In python 3.7, I keep getting this error when trying to run numpy.optimize's fmin_tnc
.
I know this type of question has been asked several times, but despite having checked my matrix dimensions and the code several times, I can't find my mistake.
Here is the function:
def compute_cost(theta, X, y, lambda_):
m = len(y)
mask = np.eye(len(theta))
mask[0,0] = 0
hypo = sigmoid(X @ theta)
func = y.T @ np.log(hypo) + (1-y.T) @ np.log(1-hypo)
cost = -1/m * func
reg_cost = cost + lambda_/(2*m) * (mask@theta).T @ (mask@theta)
grad = 1/m * X.T@(hypo-y) + lambda_/m * (mask@theta)
return reg_cost.item(), grad
Here are my dimensions:
X: (118, 3)
y: (118, 1)
theta: (3, 1)
The function call,
initial_theta = np.zeros((3,1))
lambda_ = 1
thetopt, nfeval, rc = opt.fmin_tnc(
func=compute_cost,
x0=initial_theta,
args=(X, y, 1)
)
And the error.
File "<ipython-input-21-f422f885412a>", line 16, in compute_cost
grad = 1/m * X.T@(hypo-y) + lambda_/m * (mask@theta)

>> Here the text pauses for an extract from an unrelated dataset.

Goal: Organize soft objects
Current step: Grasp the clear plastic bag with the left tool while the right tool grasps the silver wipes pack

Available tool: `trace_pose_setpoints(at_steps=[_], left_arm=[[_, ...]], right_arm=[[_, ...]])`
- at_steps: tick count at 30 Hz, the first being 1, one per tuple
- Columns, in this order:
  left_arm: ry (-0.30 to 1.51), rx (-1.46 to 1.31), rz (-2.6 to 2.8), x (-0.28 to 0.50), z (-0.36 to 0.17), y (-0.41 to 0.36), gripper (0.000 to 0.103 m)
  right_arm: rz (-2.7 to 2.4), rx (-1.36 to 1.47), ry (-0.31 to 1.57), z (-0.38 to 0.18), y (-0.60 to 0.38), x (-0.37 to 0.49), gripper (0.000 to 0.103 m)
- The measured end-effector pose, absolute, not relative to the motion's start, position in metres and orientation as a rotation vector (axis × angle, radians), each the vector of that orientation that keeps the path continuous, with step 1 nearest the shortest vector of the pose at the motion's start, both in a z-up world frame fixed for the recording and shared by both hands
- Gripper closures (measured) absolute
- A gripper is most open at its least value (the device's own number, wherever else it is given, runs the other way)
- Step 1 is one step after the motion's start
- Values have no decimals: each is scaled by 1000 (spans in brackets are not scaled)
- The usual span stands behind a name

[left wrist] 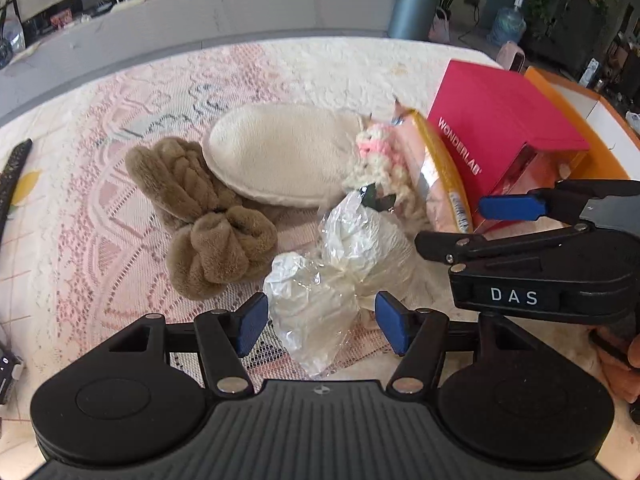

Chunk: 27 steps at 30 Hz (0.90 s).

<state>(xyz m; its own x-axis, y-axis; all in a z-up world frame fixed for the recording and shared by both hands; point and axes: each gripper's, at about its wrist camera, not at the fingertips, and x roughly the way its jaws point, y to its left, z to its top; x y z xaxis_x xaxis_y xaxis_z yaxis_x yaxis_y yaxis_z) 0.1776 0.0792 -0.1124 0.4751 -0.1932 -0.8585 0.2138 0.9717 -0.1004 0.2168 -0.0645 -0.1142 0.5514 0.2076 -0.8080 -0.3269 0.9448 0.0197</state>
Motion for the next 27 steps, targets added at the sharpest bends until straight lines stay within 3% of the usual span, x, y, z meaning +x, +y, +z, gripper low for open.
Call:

ValueError: operands could not be broadcast together with shapes (3,118) (3,)
Thanks for your help!
In scipy.optimize.tnc, fmin_tnc function calls to _minimize_tnc, which seems to do the heavy lifting. In this function, almost the first thing it does (line 348) it to flatten x0:
x0 = asfarray(x0).flatten()
So what you need to do, is to reshape it in your function. Just add this line in the begging of your compute_cost function:
theta = theta.reshape((3, 1))